[TASK ITEM]:
In the entries below, find the lines that contain the word "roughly" and copy them.

- Opening Delimiter -

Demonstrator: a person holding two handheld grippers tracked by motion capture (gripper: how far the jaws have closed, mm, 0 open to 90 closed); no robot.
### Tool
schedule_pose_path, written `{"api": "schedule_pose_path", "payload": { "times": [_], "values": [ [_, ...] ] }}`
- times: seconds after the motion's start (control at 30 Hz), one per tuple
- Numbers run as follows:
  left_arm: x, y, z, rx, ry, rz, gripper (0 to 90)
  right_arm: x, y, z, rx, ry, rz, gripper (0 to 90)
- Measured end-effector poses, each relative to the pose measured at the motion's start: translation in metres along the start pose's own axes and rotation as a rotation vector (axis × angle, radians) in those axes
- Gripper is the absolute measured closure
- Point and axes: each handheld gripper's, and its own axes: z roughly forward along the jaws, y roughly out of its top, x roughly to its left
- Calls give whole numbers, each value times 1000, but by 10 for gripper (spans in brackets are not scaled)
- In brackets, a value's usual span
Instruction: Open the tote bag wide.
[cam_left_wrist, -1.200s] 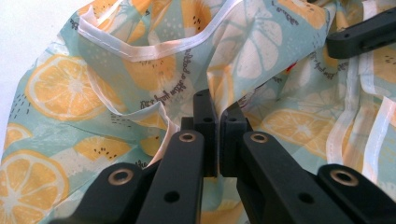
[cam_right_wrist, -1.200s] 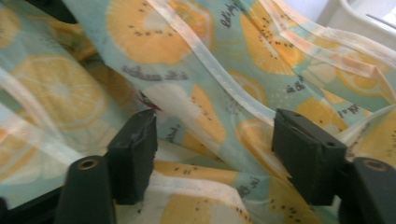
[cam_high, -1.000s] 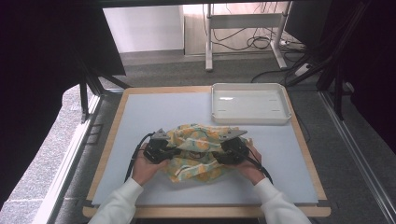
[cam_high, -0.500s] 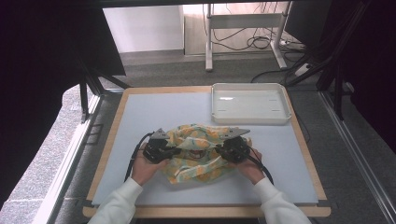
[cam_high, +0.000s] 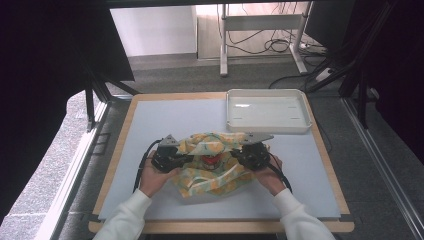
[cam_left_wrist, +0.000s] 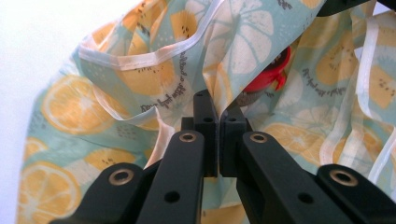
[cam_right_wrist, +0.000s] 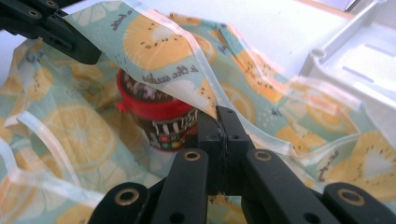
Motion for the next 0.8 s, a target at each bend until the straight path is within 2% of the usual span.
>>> {"api": "schedule_pose_path", "payload": {
  "times": [0.2, 0.4, 0.5, 0.8],
  "values": [
    [3, 8, -4, -23, 7, -5, 895, -4, 12, 0, -33, -10, 8, 890],
    [7, 12, -4, -27, 25, -3, 893, -9, 18, 5, -42, -17, 17, 890],
    [11, 14, -2, -20, 43, 1, 892, -12, 20, 10, -38, -24, 23, 890],
    [22, 13, 8, 4, 77, -21, 890, -19, 24, 31, -25, -44, 38, 890]
  ]
}}
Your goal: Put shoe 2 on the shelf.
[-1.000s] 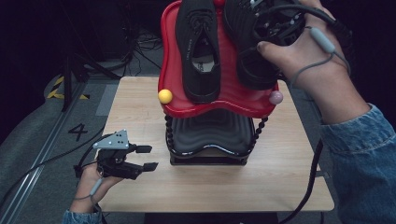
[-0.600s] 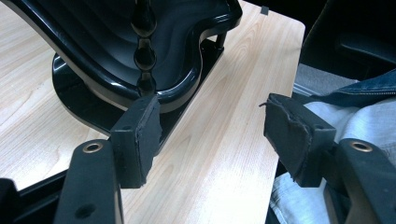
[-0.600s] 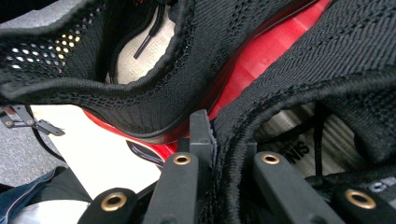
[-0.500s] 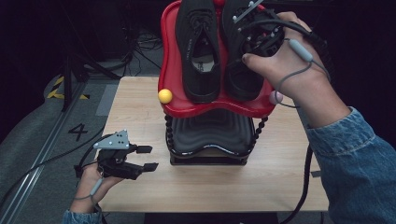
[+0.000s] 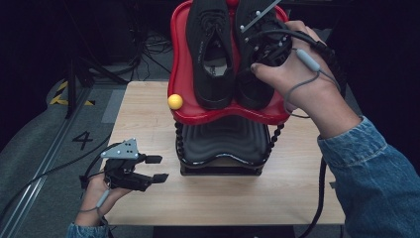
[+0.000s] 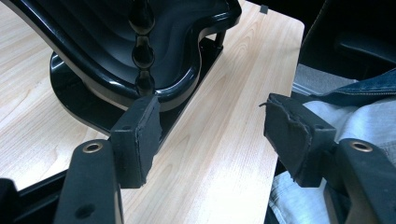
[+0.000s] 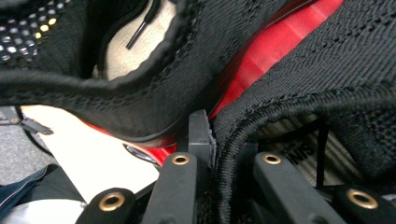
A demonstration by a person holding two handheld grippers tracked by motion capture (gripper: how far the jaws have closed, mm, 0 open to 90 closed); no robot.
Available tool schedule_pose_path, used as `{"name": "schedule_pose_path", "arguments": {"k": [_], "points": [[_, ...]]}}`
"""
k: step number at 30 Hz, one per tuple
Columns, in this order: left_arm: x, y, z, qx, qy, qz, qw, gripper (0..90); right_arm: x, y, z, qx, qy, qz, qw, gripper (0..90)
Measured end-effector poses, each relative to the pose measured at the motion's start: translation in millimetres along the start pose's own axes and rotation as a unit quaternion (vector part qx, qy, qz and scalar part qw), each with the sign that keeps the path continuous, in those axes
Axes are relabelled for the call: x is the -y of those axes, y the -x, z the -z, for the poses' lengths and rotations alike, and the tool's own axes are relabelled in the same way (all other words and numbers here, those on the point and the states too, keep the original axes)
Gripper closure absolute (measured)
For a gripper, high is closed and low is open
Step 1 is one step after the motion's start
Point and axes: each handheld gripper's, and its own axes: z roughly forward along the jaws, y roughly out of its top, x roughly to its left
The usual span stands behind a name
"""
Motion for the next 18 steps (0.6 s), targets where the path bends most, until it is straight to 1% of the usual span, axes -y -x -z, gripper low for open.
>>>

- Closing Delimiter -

[RESPONSE TO THE TASK]:
- Point and axes: each handheld gripper's, and its own axes: z roughly forward along the jaws, y roughly out of its top, x roughly to its left
Point and axes: each handheld gripper's, and its own axes: z roughly forward along the jaws, y roughly out of its top, x roughly to its left

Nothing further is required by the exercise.